> [Exercise directions]
In the listing below, look for "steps" and copy every line that has it.

> [Material provided]
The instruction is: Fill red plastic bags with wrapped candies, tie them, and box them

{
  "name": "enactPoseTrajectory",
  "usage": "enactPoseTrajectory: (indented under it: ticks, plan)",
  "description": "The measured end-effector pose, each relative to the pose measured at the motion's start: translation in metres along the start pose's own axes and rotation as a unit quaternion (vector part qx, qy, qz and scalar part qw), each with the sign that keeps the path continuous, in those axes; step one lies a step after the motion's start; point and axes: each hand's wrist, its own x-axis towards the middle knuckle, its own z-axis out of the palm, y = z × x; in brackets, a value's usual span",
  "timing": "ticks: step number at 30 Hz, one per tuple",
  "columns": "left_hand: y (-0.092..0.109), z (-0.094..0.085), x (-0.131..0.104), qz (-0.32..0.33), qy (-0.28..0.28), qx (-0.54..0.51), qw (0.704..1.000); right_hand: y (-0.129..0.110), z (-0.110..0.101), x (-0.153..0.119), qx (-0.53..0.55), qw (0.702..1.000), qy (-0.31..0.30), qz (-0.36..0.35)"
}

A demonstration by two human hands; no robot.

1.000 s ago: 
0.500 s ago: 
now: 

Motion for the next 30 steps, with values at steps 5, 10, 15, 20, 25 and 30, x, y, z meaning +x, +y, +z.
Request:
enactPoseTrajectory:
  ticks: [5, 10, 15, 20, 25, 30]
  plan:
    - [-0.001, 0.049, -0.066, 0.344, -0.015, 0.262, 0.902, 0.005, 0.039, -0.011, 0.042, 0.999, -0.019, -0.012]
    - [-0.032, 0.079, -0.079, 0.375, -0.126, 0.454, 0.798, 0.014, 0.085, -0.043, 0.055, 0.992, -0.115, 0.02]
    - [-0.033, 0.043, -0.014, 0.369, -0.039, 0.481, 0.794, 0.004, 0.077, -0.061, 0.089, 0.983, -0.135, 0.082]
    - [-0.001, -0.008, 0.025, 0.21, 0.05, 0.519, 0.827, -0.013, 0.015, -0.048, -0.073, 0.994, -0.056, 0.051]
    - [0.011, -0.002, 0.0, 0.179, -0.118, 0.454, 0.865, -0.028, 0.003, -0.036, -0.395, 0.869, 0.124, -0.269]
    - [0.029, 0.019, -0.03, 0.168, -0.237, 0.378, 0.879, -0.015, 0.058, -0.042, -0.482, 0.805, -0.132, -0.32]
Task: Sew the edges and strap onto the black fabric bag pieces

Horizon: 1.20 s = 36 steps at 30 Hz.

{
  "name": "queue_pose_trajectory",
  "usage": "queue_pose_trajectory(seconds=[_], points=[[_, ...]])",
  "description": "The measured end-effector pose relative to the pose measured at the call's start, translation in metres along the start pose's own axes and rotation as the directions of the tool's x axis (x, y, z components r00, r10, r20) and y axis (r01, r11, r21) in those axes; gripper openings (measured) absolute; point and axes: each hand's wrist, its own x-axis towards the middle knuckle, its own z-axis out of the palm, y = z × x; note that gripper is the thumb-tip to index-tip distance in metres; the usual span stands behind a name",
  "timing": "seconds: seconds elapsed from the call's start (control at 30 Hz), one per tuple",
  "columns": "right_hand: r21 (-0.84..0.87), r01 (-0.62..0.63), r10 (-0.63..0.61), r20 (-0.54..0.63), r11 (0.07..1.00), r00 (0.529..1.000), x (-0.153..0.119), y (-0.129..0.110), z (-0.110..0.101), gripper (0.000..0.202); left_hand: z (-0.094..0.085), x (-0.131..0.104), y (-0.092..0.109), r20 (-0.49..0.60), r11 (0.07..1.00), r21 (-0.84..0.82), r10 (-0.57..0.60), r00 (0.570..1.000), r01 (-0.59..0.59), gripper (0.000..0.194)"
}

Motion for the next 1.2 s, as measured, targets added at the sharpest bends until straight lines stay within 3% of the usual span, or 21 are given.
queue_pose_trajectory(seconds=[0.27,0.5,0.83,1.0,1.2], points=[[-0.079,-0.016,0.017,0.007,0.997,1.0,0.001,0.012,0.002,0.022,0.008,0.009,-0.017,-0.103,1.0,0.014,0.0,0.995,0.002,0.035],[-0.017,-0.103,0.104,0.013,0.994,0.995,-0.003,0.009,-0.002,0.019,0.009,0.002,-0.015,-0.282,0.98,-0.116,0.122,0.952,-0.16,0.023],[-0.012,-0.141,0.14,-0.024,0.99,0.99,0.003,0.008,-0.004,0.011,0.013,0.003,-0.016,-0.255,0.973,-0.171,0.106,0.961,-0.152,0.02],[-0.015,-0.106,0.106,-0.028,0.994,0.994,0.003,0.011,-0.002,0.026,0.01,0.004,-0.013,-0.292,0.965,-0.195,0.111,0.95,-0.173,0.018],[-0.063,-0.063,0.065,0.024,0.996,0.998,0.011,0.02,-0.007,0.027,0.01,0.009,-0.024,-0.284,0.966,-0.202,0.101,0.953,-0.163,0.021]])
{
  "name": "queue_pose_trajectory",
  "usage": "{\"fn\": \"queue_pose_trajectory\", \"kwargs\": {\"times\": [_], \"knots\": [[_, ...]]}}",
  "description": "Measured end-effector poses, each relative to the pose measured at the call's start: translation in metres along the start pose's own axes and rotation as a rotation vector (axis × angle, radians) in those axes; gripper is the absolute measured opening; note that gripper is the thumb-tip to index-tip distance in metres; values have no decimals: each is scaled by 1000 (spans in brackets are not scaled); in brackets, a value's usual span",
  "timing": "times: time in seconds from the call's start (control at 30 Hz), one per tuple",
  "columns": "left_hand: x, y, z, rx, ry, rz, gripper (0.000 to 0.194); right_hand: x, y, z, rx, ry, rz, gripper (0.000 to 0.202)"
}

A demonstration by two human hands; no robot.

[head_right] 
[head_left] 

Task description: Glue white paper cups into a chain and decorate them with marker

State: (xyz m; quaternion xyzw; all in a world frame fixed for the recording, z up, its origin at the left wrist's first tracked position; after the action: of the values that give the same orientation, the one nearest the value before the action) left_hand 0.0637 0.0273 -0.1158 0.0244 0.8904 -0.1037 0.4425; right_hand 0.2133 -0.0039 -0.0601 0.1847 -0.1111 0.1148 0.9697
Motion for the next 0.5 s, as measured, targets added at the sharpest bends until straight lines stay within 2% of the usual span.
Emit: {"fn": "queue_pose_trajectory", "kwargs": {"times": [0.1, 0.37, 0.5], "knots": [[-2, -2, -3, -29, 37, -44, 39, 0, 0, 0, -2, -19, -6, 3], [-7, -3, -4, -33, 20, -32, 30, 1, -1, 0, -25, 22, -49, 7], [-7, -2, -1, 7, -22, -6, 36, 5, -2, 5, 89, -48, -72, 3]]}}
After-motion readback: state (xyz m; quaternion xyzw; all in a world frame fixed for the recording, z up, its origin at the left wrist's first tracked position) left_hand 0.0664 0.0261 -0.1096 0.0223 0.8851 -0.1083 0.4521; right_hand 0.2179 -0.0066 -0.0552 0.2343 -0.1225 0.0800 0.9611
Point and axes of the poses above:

> [Exercise answer]
Motion for the next 30 steps, with values at steps 5, 10, 15, 20, 25 and 30, x, y, z meaning +x, +y, +z.
Horizon: 1.20 s = 36 steps at 30 Hz.

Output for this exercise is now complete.